Annoyed blonde drinking a coffee outside a bookstore
Me angrily drinking Starbucks outside a Barnes & Noble after being stood up for a date.

I’ve been single for over a year since my last committed relationship.

As I mentioned in a previous post about the single-shaming culture of Utah, I don’t mind being single. I enjoy having my time, money, and space to myself. I like going out and meeting new people both casually and on dates. Sometimes, I am lonely, and I miss the idea of having that “special someone” I can turn to for both romantic and platonic companionship. Now that I’ve graduated from school and have started out on the career path, I’ve considered taking “dating” to the next level. I’ve been thinking about actually looking for a committed relationship, but I’ve run into a slight problem.

I haven’t been attracted to anyone.

I am not asexual or aromantic. I have been in love, lust, and relationships of varying degrees in the past. I’ve felt arousal and genuine romantic affection for several men. While I am slow to become attached to a paramour and am slow fall in love or enter an exclusive relationship, I have done so in the past. Usually, I find dating to be a fun experience. Usually, I can find someone I am attracted to in a physical and mental/emotional sense, and we can enjoy our time together. But recently, I haven’t been so lucky. I’ve meet some wonderful men who are compassionate, sweet, intelligent, funny, and attractive, but I haven’t felt any draw to date them.

It’s been frustrating.

Though no one is at fault, I’ve found that my lack of attraction in the recent months has a true annoyance. It has killed the fun of dating. There is no buzz, no butterflies, and no excitement without the draw of attraction. Again, I must stress that these men have been wonderful individuals that any person should be happy to date. I feel that I should be head-over-heels infatuated with any one of them, but I’m not. This general blase toward my partners has got me thinking:

Is there something wrong with me?

I’ve been documenting my mental healthy on this blog, and I’ve been open about my struggles with anxiety, depression, and complex PTSD. While I know I still have a lot of work to do, I have come a long way. In short, at this point my mental health could be one of many factors impacting my dating life. Maybe my general inability to trust others, my fear of dependency are to blame. These are barriers that can’t be torn down over-night. Despite these, admittedly big hurtles, I don’t think that this means I am broken. I just think I am overwhelmed, stressed from the constant mental and emotional strain that dating has on the mind and body. As an introvert, the constant meet-and-greet, coffee-runs, and get-to-know you games are exhausting.

I just need a break.

After spending the last few months feeling anxious, annoyed, and frustrated, I’ve decided to take a break. I’ve deleted my dating apps, and had open and honest conversations with the guys I had been seeing. Instead swiping right and left all day trying to force relationships. Instead of pretending that I feel something for guys I’ve just met, I decided to give it a rest. I read an article online somewhere (probably Facebook) that modern dating is stressful because there are too many options. It reminds me of that episode of How I Met Your Mother when Barney has the “magic phone” that never stops ringing. The endless supply of women makes him anxious, jumpy, indecisive, and miserable (the episode is called Rabbit or Duck, season 5, episode 15). I don’t know if this scenario is what is what’s causing my dating frustrations, but I do believe it is a large part of it.
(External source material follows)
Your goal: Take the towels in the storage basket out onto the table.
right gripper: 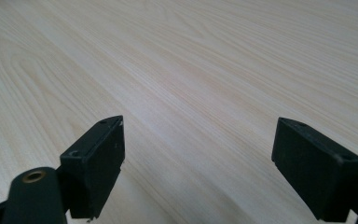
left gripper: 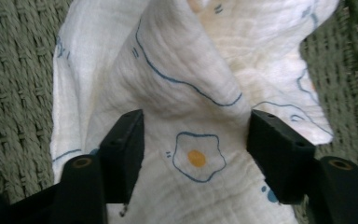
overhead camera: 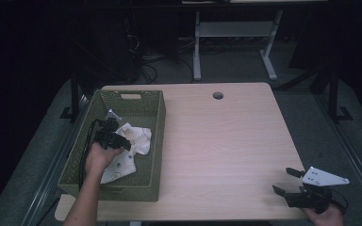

Dating shouldn’t be frustrating.

I’m not saying that we don’t get annoyed with our partner’s, and I’m not saying that relationships are easy– I’m just saying that the mere thought of dating shouldn’t make you tense. There is nothing wrong with admitting to yourself that “maybe right now, it’s not a good time for me”. I’m not saying that I’m not going to date at all, I’m just letting it happen naturally. In other words, I’m not looking, but I’m not hiding either. Instead of trying to force attraction through dating apps and active searches, I’m taking a breather and going about my day. If it happens, it happens. Maybe I’ll go back to online dating later. Right now, I’m just relieved to look at my phone without seeing notifications waiting.